Now America's greatest athletes are standing up, calling this country to change. They know that they will face criticism and abuse. They know that they could be risking their careers and livelihood.
When LeBron James, Dwayne Wade, Chris Bosh and the Miami Heat players stood up in response to the death of Trayvon Martin, Americans across the country took notice. The same is true now as the current athletes focus on Breonna Taylor, George Floyd, Jacob Blake and the others they name.

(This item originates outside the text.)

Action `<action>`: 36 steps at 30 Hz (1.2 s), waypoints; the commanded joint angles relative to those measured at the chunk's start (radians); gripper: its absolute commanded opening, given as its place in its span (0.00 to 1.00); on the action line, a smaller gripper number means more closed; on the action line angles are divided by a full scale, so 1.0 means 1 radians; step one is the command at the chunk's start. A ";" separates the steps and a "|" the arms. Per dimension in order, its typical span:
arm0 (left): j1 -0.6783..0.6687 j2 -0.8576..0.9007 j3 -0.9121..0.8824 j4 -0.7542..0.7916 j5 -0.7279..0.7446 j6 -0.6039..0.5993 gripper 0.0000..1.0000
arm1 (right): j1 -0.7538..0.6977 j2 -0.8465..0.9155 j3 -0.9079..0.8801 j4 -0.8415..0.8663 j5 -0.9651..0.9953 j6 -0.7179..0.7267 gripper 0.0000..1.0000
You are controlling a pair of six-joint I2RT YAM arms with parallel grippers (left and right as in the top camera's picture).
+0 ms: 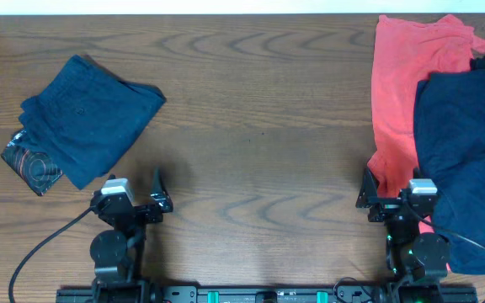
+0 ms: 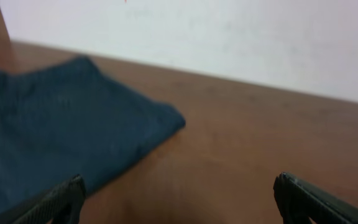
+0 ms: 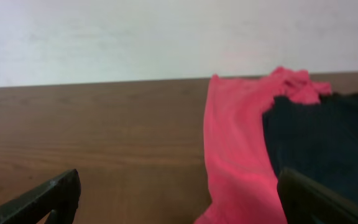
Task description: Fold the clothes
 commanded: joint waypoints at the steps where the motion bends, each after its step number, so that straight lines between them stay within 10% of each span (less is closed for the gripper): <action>1: 0.004 0.060 0.076 -0.052 0.003 -0.024 0.98 | -0.006 0.045 0.054 -0.053 0.060 0.031 0.99; 21: 0.004 0.800 0.615 -0.485 0.155 -0.023 0.98 | -0.115 1.040 0.737 -0.539 0.129 -0.012 0.99; 36: 0.004 0.890 0.633 -0.491 0.164 -0.024 0.98 | -0.267 1.434 0.778 -0.557 0.394 0.027 0.90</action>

They know the risks, but they also know that when they leave the court or playing field and return to their families, they are just another Black person to the police, and must worry about how to protect their sons and daughters, sisters and brothers, or even themselves. Both Sterling Brown of the Milwaukee Bucks and Thabo Sefolosha of the Houston Rockets were victims of police lawlessness.

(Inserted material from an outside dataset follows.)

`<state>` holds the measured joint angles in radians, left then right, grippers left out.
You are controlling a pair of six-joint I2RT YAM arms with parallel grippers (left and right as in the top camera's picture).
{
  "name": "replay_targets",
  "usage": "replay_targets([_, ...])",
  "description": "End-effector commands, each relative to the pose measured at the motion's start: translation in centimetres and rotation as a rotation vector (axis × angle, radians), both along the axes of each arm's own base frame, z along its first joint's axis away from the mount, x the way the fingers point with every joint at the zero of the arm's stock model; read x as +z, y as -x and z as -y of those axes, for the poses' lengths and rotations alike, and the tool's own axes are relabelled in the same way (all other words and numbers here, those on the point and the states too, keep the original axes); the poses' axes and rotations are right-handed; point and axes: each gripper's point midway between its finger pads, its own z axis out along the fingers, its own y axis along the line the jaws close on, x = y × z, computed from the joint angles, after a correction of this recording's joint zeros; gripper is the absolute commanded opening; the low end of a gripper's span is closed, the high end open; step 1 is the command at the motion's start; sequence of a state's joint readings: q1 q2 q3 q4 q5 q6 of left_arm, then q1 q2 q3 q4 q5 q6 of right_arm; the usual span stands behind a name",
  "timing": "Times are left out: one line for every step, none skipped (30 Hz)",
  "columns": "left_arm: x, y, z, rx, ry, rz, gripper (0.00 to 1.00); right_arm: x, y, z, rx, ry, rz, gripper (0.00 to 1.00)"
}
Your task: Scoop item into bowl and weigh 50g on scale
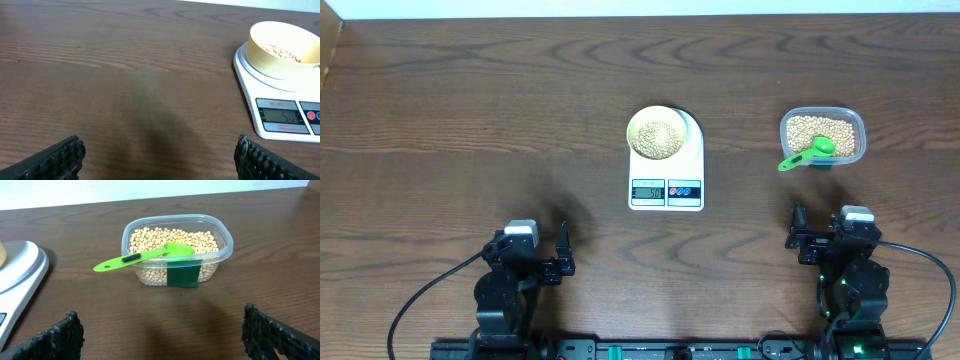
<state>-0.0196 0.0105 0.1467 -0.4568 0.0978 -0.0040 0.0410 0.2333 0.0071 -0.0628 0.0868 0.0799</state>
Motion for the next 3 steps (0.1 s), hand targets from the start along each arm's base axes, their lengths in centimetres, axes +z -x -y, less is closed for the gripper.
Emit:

Here the example and leadership of LeBron James has been critical. Athletes across the world look up to him. When LeBron uses his platform to speak out--even in the face of insults from the president and others--he sets a tone and an example for others. In my opinion, he uses his gifts and platform so responsibly because it is his way of thanking God by serving others.
Dr. Martin Luther King Jr. used his gifts and platform to change the culture. Today, athletes are using their commitment to call this country to its senses.
Great athletes have often been pacesetters. When Heavyweight Champion Jack Johnson stood up to racially biased and arbitrary social mores, he impacted the culture. When Joe Lewis defeated Max Schmeling, he pummeled the entire Nazi theory and racist ideology. When Jesse Owens became the world's fastest man at the Berlin Olympics, Adolf Hitler wouldn't shake his hand, but when Owens came home, he told me President Roosevelt wouldn't shake his hand either. Jackie Robinson broke the racial barrier in baseball and bore the physical and psychological scars from doing it.
At the height of his career, Muhammad Ali, became a conscientious objector to the Vietnam War, and paid the price of years stolen from his career. Every athlete should be grateful to Curt Flood for ending the reserve clause and gaining athletes the right to free agency to negotiate the best deal they could. Colin Kaepernick launched his nonviolent campaign against police killing of Black people four years ago that has cost him his career.
The athletes had to stop business as usual to gain attention. They have been in intense meetings figuring out how they can most be effective. They understand that the murders can't go on; the system must change. They are calling on others to join them. They are putting their time and their resources on the line. They've now convinced NBA owners to turn their arenas into polling places where people might vote safely.
Their actions have already had effect. It is too easy for cynical politicians and entrenched interests to turn attention from the injustice to the excesses that mar those protesting it. The players have forced our attention back to the injustice and to the core demand that Black Lives Matter. For that, they deserve our respect and our support.